- **What you are asked to do**: Each line starting at the one that contains "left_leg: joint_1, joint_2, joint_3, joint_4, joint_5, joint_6" and ending at the one that contains "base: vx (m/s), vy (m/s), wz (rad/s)" must be returned exactly, and the rest of the listing is left out.

========================================================================

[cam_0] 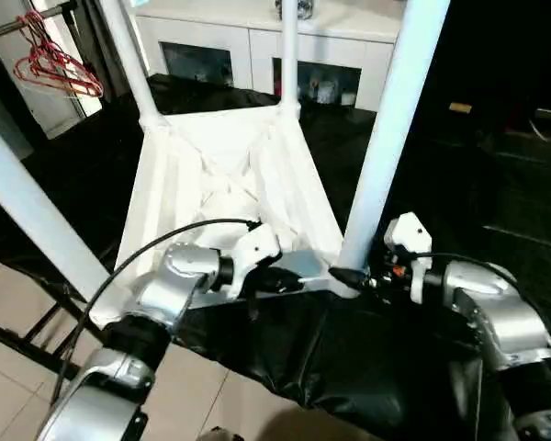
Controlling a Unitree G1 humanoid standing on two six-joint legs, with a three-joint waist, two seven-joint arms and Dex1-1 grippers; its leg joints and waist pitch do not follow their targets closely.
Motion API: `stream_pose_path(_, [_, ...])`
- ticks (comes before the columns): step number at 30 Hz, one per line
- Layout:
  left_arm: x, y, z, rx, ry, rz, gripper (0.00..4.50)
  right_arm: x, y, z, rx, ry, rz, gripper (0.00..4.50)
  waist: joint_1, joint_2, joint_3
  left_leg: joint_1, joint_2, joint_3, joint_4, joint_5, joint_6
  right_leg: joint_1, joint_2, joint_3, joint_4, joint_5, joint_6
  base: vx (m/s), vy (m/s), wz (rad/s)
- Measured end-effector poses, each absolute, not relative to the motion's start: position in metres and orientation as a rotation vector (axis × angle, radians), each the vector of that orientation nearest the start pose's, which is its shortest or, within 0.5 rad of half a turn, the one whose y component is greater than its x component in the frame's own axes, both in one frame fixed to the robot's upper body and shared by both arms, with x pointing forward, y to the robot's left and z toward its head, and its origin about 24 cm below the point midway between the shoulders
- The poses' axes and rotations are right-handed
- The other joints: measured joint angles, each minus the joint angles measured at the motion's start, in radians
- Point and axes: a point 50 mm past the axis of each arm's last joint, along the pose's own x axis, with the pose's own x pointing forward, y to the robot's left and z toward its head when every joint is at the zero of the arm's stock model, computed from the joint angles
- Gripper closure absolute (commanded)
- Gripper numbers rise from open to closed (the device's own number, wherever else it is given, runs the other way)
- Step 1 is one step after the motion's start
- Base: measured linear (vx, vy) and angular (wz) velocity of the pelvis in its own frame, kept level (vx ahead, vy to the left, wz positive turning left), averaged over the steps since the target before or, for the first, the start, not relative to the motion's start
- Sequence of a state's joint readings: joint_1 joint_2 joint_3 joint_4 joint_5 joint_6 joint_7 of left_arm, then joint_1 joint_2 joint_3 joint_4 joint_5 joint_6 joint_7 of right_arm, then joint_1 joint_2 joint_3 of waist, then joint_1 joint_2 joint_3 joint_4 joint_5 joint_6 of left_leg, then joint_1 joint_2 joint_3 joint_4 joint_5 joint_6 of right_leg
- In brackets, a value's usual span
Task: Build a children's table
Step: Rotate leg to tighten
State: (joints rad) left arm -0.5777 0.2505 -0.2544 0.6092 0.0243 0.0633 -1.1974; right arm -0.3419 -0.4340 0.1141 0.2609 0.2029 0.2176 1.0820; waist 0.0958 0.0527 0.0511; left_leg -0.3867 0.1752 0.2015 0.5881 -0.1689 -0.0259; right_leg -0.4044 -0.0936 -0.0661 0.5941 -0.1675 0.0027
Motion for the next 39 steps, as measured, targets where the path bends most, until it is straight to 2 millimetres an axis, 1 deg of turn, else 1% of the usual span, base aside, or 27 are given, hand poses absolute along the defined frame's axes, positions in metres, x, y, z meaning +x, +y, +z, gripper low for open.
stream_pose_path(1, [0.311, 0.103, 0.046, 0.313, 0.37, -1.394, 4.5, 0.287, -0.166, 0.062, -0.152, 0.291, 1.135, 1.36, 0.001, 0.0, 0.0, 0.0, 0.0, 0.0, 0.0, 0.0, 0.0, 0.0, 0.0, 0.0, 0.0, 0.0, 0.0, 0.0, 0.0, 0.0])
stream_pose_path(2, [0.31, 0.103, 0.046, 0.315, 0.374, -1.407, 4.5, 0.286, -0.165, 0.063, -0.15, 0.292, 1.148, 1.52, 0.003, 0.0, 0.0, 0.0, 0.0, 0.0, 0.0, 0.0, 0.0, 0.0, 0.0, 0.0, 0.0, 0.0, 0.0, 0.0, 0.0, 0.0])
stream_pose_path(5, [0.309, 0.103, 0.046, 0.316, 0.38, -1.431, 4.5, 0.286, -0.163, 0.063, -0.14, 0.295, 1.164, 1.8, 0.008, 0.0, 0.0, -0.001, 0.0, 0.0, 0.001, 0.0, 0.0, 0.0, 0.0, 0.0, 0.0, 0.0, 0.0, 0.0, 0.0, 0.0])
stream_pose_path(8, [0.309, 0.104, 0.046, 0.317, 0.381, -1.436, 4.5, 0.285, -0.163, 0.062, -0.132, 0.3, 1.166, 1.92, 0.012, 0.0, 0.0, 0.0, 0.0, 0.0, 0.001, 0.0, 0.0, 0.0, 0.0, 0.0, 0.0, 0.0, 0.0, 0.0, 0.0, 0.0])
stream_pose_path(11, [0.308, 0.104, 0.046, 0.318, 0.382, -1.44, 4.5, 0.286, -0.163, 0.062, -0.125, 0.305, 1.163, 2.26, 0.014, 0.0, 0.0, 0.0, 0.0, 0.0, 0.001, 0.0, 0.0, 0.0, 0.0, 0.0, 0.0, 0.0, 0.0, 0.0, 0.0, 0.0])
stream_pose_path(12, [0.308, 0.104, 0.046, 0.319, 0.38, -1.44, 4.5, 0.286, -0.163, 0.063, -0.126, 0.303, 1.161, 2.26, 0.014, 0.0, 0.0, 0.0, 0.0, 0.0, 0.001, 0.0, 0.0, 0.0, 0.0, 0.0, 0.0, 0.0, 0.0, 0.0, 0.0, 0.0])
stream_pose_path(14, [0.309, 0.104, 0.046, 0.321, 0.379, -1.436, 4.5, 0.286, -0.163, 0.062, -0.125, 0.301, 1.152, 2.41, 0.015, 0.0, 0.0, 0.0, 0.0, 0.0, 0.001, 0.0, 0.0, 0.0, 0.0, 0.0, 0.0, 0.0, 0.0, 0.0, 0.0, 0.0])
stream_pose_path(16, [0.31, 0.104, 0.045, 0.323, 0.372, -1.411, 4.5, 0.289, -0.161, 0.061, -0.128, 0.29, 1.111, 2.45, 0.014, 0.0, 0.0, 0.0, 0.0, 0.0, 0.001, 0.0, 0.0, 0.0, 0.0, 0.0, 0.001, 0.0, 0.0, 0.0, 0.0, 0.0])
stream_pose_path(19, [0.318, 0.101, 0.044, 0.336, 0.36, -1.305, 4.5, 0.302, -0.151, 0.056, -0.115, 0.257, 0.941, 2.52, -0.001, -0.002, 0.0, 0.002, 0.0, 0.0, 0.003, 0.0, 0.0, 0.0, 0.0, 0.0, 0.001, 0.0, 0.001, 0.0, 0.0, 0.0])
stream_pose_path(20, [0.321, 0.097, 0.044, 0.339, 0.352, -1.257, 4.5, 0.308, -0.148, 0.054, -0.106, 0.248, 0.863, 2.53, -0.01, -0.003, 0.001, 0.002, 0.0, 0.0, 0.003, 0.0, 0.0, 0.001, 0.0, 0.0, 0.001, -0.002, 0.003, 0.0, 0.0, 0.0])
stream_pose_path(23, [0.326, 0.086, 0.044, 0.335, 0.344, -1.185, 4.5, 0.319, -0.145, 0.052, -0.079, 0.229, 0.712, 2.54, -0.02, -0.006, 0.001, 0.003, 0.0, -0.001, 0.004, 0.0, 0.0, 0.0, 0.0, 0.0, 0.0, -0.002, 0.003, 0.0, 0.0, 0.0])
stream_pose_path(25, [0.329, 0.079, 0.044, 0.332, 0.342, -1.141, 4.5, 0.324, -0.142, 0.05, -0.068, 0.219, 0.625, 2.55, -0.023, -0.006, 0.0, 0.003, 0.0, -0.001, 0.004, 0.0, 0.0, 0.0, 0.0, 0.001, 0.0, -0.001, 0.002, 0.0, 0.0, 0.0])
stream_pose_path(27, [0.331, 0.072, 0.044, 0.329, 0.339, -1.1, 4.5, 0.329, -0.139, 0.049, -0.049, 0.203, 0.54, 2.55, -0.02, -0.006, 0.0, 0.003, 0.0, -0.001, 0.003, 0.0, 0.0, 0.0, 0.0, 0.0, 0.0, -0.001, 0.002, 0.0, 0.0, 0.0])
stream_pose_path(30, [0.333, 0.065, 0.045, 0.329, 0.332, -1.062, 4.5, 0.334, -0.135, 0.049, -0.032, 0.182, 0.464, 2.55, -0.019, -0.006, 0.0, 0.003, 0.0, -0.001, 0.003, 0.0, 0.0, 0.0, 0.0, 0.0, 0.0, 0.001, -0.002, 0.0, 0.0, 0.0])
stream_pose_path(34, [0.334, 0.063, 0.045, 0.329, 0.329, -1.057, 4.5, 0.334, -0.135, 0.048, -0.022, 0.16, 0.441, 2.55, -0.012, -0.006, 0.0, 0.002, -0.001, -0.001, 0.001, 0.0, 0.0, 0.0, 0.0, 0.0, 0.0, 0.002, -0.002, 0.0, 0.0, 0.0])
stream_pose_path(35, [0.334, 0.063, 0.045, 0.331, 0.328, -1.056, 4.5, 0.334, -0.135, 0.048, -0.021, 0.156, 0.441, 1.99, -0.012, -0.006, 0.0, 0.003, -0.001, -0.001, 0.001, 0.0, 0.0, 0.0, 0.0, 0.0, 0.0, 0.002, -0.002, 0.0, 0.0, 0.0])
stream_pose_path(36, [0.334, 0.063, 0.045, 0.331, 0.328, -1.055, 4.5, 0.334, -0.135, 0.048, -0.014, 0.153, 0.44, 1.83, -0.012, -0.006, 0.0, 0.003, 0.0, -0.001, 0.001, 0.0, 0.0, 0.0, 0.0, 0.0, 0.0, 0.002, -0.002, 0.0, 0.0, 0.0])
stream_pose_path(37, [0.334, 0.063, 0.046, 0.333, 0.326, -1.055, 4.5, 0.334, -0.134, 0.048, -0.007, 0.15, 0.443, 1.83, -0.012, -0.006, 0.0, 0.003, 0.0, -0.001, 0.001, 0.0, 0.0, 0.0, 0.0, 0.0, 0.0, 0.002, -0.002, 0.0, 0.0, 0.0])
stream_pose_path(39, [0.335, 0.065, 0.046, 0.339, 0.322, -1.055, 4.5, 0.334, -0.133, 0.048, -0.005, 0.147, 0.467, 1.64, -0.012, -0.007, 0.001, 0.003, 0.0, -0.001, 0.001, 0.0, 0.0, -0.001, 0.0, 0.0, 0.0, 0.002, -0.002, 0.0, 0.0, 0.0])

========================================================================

- **Problem solution**:
  left_leg: joint_1, joint_2, joint_3, joint_4, joint_5, joint_6
  right_leg: joint_1, joint_2, joint_3, joint_4, joint_5, joint_6
  base: vx (m/s), vy (m/s), wz (rad/s)

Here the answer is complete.